Les Byzantins sont venus. Ils se sont barricadés à Carthage et on ne sait pas trop ce qu’ils ont fait des paysans.

Les Arabes sont venus, ils ont mis dehors les Byzantins et ont composé la valse des roitelets. Ces derniers se succédaient par coups d’Etat successifs. Aghlabides, Hafsides, Zirides, Rostomides, Hamadites, Zianides, Mourabitines, Mouwahidines et … j’en oublie.

Les paysans, à la fois placides, stupéfiés et terrorisés, regardaient tous ce monde défiler. Ils ne comprenaient pas pourquoi, pour ramener une lettre (rissala), les Arabes ont déplacé tout une armée, sabre toujours au clair !

Quand le calme fût revenu, les paysans lisent la lettre et conclurent qu’elle n’était pas très différente de celle que Saint-Augustin leur a déjà envoyée à quelques détails près. Alors naïvement, ils l’adoptèrent mais ils n’avaient pas vu que dans les détails se logeait le diable. Leurs petits enfants le paieront très cher plusieurs siècles après.

Les Turcs sont venus. Trop tournés vers la mer car plus lucrative, ils s’en foutaient de la terre et des paysans,  sauf une fois par an, pour prélever l’impôt.

Les Français sont venus. Ils ont examiné la situation qui prévaut dans la colonie fraîchement acquises et conclurent que le paysan algérien étaient trop stupides pour lui confier la chose agricole. Ils importent des paysans européens et leur confient les paysans algériens pour travailler dans leurs domaines fraichement acquis par multiples confiscation de terres et manipulation des lois de propriété.

Enfin, les Algériens sont venus et par vague successives, ils ont régné. Les premiers ont placé les paysans algériens dans des domaines autogérés. Les seconds  ont trouvé encore une pléthore de paysans non placés.

Sous le slogan de la terre à celui qui la travaille, ils ont récupéré autant de terres qu’ils pouvaient, les ont mis dans des coopératives auxquelles les paysans n’ont jamais compris comment elles fonctionnaient. Pas grave, on a finit par leur demandé juste de s’aimer, de travailler tous ensemble et de vivre d’amour et d’eau fraiche jusqu’à la prochaine récolte.

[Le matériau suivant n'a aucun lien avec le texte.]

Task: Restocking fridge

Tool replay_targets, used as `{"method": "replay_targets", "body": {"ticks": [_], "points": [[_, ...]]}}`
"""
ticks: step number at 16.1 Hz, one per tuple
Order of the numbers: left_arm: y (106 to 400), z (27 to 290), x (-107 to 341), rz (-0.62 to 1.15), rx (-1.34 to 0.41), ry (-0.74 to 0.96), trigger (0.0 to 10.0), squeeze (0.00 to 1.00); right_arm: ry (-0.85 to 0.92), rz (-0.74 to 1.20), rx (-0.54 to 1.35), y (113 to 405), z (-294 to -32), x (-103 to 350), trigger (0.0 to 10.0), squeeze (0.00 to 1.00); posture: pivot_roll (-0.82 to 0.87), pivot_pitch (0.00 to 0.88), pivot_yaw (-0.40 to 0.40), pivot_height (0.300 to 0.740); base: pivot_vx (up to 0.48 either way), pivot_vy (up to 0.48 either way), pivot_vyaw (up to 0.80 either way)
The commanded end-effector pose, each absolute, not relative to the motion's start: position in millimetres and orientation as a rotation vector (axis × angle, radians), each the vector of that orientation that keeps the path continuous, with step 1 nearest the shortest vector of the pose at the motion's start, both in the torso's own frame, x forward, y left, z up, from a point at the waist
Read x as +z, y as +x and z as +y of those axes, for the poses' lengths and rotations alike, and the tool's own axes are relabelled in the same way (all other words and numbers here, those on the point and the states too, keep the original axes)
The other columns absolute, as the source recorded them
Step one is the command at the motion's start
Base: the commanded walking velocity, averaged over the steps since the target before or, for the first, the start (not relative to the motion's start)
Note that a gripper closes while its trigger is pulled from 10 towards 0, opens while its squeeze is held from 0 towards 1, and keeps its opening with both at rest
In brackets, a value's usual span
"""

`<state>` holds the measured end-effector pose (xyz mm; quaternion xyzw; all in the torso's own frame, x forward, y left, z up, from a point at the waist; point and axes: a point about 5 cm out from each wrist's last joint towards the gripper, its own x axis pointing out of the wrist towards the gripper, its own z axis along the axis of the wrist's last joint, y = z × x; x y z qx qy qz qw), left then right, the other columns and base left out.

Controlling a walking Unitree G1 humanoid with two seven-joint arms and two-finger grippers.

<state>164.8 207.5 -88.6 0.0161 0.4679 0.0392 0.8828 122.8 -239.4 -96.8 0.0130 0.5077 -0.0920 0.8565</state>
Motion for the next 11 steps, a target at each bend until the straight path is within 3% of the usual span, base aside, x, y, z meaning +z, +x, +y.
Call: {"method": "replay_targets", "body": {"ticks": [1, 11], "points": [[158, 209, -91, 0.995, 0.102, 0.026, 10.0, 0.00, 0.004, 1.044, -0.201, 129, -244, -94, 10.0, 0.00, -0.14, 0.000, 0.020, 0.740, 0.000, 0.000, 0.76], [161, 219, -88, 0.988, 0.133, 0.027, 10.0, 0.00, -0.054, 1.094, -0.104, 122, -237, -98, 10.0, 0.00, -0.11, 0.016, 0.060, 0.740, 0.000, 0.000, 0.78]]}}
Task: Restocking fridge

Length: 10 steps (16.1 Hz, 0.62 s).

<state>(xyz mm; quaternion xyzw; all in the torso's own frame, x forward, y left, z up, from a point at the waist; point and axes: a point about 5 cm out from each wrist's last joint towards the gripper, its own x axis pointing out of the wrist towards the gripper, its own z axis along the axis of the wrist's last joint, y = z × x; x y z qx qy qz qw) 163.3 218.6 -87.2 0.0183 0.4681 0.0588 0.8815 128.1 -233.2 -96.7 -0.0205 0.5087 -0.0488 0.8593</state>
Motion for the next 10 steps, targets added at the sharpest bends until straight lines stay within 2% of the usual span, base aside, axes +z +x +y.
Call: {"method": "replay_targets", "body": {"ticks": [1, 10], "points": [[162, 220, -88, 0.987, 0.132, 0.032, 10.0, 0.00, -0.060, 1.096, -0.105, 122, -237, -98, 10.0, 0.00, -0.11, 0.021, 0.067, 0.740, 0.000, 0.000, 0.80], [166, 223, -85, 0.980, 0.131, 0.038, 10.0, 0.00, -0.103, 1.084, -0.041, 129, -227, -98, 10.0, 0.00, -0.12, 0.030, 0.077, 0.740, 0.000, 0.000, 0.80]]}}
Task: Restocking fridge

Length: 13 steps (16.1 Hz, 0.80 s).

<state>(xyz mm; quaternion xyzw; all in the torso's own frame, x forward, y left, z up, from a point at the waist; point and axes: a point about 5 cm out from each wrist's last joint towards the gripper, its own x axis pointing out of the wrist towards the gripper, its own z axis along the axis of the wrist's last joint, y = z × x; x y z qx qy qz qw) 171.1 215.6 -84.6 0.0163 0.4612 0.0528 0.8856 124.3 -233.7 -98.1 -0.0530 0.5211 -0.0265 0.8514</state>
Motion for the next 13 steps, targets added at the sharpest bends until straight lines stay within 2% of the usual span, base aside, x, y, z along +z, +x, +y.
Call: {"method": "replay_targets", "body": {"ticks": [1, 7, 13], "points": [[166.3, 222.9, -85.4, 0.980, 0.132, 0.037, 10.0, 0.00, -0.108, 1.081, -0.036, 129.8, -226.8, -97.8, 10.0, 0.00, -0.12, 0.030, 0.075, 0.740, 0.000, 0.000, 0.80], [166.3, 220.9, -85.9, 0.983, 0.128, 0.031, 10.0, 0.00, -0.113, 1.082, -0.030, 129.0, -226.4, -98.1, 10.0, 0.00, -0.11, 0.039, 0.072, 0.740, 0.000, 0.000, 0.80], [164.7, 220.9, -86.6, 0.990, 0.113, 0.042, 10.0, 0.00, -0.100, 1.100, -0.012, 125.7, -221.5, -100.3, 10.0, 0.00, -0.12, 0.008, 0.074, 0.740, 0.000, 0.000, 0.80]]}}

Enfin, les troisièmes sont venus. Ils défont tous ce que les premiers et les seconds ont fait. Ils toisent les paysans, encore une fois déboussolés et leurs disent la même chose que les Français ont dit à leurs grands pères. « Vous êtes trop stupides pour qu’on vous confie la chose agricole ». Mais là ils ne sont pas parti chercher les paysans français, orgueil oblige, ils ont préféré du « made in bladi ».

Par quelques entourloupettes juridiques, ils foulent au pied considérations sociales ou socialistes, et confient la chose agricole aux « investisseurs » et autre hommes d’affaire sous le slogan foutoir et trompeur de l’indépendance alimentaire. Les paysans déchus, pour un total d’environ 12 millions de personnes, se retirent et se mettent à l’ombre des « zones d’ombre ».

Voilà et depuis 2000 ans on cherche une solution à l’agriculture algérienne mais toujours en évitant que le paysan ne soit au centre de la décision, sauf durant l’infiniment courte et timide tentative des deux premières dynasties post-indépendance. Pour le moment, wait and see, en attendant Godot et la chute du prix de l’oignon.